┏━━
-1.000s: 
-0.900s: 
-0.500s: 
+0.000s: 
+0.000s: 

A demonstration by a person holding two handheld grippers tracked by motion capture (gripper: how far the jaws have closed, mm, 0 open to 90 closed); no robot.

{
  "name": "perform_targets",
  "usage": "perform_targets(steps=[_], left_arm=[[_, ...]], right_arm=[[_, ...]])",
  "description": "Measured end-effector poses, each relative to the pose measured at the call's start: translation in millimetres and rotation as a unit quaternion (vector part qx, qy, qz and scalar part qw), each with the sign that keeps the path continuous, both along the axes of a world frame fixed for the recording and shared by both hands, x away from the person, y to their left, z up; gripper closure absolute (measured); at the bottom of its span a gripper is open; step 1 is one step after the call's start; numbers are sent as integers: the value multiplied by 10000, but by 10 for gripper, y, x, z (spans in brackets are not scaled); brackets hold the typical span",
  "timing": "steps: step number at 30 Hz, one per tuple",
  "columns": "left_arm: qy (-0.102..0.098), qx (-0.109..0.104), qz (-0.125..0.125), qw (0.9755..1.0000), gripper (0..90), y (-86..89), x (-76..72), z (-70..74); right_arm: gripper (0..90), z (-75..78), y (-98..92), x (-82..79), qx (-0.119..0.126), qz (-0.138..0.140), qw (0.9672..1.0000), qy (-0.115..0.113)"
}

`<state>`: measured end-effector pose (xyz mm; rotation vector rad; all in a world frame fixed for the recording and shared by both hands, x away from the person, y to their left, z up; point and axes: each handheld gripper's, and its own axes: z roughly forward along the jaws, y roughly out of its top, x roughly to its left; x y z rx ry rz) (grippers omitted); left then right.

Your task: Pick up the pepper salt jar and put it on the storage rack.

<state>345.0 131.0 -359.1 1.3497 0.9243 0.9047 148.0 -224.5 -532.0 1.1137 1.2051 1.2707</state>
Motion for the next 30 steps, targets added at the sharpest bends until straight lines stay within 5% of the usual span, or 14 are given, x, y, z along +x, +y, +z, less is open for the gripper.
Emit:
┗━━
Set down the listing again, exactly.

* Solution to the exercise:
-1.000s: 
-0.900s: 
-0.500s: 
+0.000s: 
+0.000s: 

A demonstration by a person holding two handheld grippers tracked by motion capture (gripper: how far the jaws have closed, mm, 0 open to 90 closed); no robot.

{
  "name": "perform_targets",
  "usage": "perform_targets(steps=[_], left_arm=[[_, ...]], right_arm=[[_, ...]])",
  "description": "Measured end-effector poses, each relative to the pose measured at the call's start: translation in millimetres and rotation as a unit quaternion (vector part qx, qy, qz and scalar part qw), each with the sign that keeps the path continuous, both along the axes of a world frame fixed for the recording and shared by both hands, x away from the person, y to their left, z up; gripper closure absolute (measured); at the bottom of its span a gripper is open; step 1 is one step after the call's start; numbers are sent as integers: the value multiplied by 10000, but by 10 for gripper, y, x, z (spans in brackets are not scaled); brackets hold the typical span",
  "timing": "steps: step number at 30 Hz, one per tuple",
  "columns": "left_arm: qy (-0.102..0.098), qx (-0.109..0.104), qz (-0.125..0.125), qw (0.9755..1.0000), gripper (0..90), y (-86..89), x (-76..72), z (-70..74); right_arm: gripper (0..90), z (-75..78), y (-98..92), x (-82..79), qx (-0.119..0.126), qz (-0.138..0.140), qw (0.9672..1.0000), qy (-0.115..0.113)"
}

`<state>`: measured end-effector pose (xyz mm; rotation vector rad; all in a world frame fixed for the recording and shared by both hands, x away from the person, y to their left, z up; point and axes: each handheld gripper's, and its own axes: z roughly forward along the jaws, y roughly out of its top, x roughly to its left; x y z rx ry rz) (grippers omitted); left then right.

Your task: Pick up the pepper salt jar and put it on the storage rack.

<state>345.0 131.0 -359.1 1.3497 0.9243 0.9047 148.0 -224.5 -532.0 1.1137 1.2051 1.2707</state>
Motion for the next 30 steps, targets added at the sharpest bends until straight lines stay within 5% of the usual span, or 14 are given, x, y, z along +x, +y, +z, less is open for the gripper.
Emit:

This answer requires no additional content.